Литмир - Электронная Библиотека
Содержание  
A
A

Преданная своей тактике, куртизанка прилагала все усилия, чтобы избежать таких опасных для нее излияний чувств. Под предлогом, что подобное знакомство может быть полезно молодому человеку, она представила бывшего любовника господину барону Вердьеру, своему нынешнему покровителю, и всегда устраивала так, чтобы барон присутствовал при ее разговорах с ним.

В то же время она старалась выставить его в дурном свете в глазах г-жи д’Эскоман. Она была вполне уверена в своей будущей победе, но, как и все женщины, любила забегать вперед: булавочный укол в сердце Эммы был для нее предвкушением наслаждений, какие ей предстояло испытать, всадив в него кинжал.
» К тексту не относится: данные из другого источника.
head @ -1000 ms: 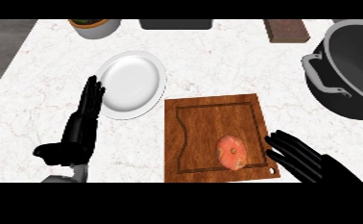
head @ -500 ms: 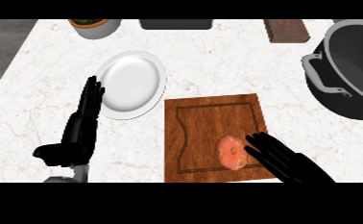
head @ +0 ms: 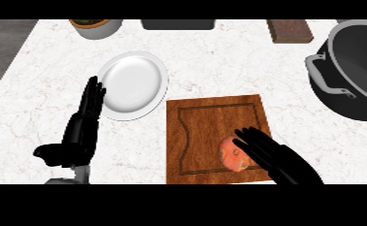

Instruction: Pick the squash from the cutting board and place it in the pot

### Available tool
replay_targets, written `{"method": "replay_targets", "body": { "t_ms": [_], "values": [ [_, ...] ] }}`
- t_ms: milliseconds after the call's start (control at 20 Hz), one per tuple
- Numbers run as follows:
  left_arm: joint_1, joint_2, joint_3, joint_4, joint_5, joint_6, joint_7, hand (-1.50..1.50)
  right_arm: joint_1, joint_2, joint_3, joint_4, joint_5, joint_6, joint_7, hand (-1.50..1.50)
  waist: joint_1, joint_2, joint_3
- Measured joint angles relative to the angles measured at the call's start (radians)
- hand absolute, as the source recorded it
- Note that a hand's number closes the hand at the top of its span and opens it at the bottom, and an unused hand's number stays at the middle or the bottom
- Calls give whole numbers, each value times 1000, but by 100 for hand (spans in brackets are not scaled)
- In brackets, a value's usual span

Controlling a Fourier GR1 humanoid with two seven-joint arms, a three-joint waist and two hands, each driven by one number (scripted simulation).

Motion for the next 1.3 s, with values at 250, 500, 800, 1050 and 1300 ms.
{"method": "replay_targets", "body": {
  "t_ms": [250,500,800,1050,1300],
  "values": [
    [-3,-13,27,-3,-9,-26,5,0,-27,33,-11,48,28,-12,-8,-150,0,0,0],
    [-10,-33,42,7,-29,-41,0,0,-86,83,-6,126,64,-24,-10,150,0,-3,-5],
    [-11,-35,58,6,-36,-52,2,0,-110,105,-25,169,93,-138,-90,150,-2,-5,-10],
    [7,-44,55,-17,-45,-59,6,0,-120,123,-42,188,99,-200,-138,150,-3,-6,-12],
    [9,-48,58,-4,-52,-68,-7,0,-169,159,-60,228,143,-173,-43,150,1,-6,-12]
  ]
}}
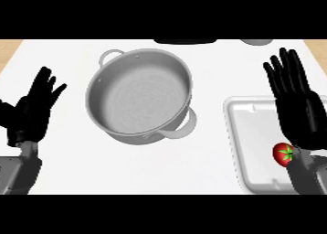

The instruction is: Pick the tomato from the tray and place it in the pot

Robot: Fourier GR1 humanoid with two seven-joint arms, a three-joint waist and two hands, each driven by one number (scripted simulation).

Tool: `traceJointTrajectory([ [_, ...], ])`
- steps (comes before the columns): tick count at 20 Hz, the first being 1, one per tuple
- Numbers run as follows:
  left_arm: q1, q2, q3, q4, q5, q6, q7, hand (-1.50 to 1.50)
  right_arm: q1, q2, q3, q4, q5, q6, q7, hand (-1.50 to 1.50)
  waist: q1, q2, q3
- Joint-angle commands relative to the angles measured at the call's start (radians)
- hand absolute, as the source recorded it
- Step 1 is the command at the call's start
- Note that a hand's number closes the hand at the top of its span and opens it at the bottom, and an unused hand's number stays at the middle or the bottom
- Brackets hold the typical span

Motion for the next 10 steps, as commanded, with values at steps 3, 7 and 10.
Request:
traceJointTrajectory([
  [3,-0.004,0.022,0.013,-0.076,-0.023,0.005,0.001,0.0,0.083,-0.204,-0.225,0.152,-0.053,0.18,-0.096,1.5,0.01,0.038,0.007],
  [7,0.001,0.026,0.013,-0.076,-0.036,0.012,-0.018,0.0,0.13,-0.505,-0.18,0.179,0.294,0.185,-0.122,1.5,-0.015,0.049,-0.023],
  [10,0.025,-0.001,-0.013,-0.105,-0.043,0.013,-0.019,0.0,0.221,-0.344,-0.325,0.47,0.215,0.111,-0.37,-1.5,0.018,0.044,0.009],
])
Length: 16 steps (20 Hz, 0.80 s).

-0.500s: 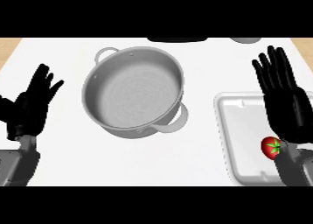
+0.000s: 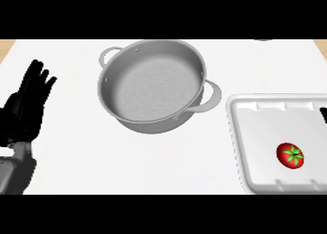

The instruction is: Pick the tomato from the tray and place it in the pot

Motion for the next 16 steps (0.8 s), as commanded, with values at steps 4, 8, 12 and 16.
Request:
traceJointTrajectory([
  [4,0.005,-0.051,-0.028,-0.031,-0.026,0.031,0.015,0.0,0.069,-0.031,-0.149,0.343,0.011,0.163,-0.494,-1.5,0.01,-0.004,0.003],
  [8,0.035,-0.042,-0.015,-0.045,-0.053,0.006,0.006,0.0,0.112,-0.094,-0.162,0.31,0.051,0.238,-0.542,-1.5,0.005,-0.007,0.0],
  [12,0.017,-0.005,0.044,-0.03,-0.005,-0.036,0.021,0.0,0.15,-0.201,-0.107,0.155,0.073,0.315,-0.336,-1.5,-0.004,-0.01,-0.002],
  [16,0.014,-0.014,0.036,-0.029,-0.007,-0.04,0.009,0.0,0.133,-0.3,0.0,0.056,0.18,0.34,-0.157,-1.5,0.003,-0.009,-0.004],
])
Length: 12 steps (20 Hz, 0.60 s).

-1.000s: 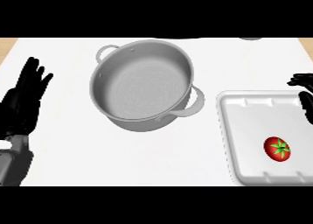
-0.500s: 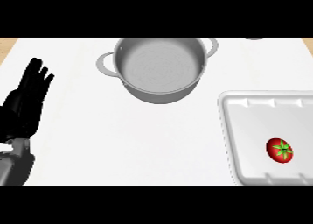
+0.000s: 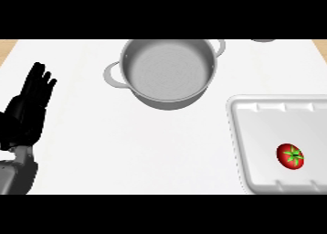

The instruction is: Pick the tomato from the tray and place it in the pot

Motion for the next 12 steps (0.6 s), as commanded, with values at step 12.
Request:
traceJointTrajectory([
  [12,-0.08,-0.026,-0.007,-0.006,-0.051,0.027,0.077,0.0,-0.008,-0.078,0.254,-0.403,0.214,0.136,0.552,-1.5,0.0,0.0,0.002],
])
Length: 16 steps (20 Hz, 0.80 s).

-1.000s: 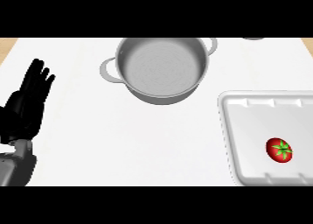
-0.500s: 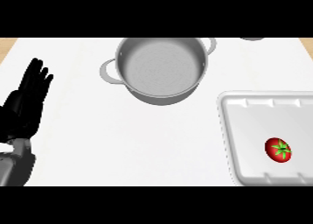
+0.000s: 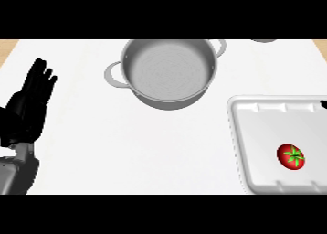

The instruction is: Pick the tomato from the tray and place it in the pot

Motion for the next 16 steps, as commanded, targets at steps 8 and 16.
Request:
traceJointTrajectory([
  [8,0.056,-0.061,0.016,-0.022,-0.061,-0.023,-0.034,0.0,0.017,0.162,0.016,-0.17,0.101,0.087,0.241,-1.5,-0.002,0.001,0.001],
  [16,0.036,-0.046,0.045,-0.128,-0.058,-0.036,0.088,0.0,0.058,0.232,0.024,-0.088,0.31,0.036,0.206,-1.5,0.001,0.0,0.002],
])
Вот почему, пользуясь своим влиянием на Луи де Фонтаньё, она заставляла его показываться с ней в обществе, сопровождать ее на прогулках в Булонском лесу; вот почему, отправляясь туда, она отдавала своему кучеру распоряжение ехать по улицам, расположенным как можно ближе к улице Сез.

До сих пор любовник маркизы д’Эскоман не показывался у Маргариты в ее приемные дни; но она потребовала, чтобы он присутствовал на ее утренних приемах (она устраивала их из чувства соперничества с одной знаменитой актрисой, слухи о вечерних приемах которой вызывали у нее зависть).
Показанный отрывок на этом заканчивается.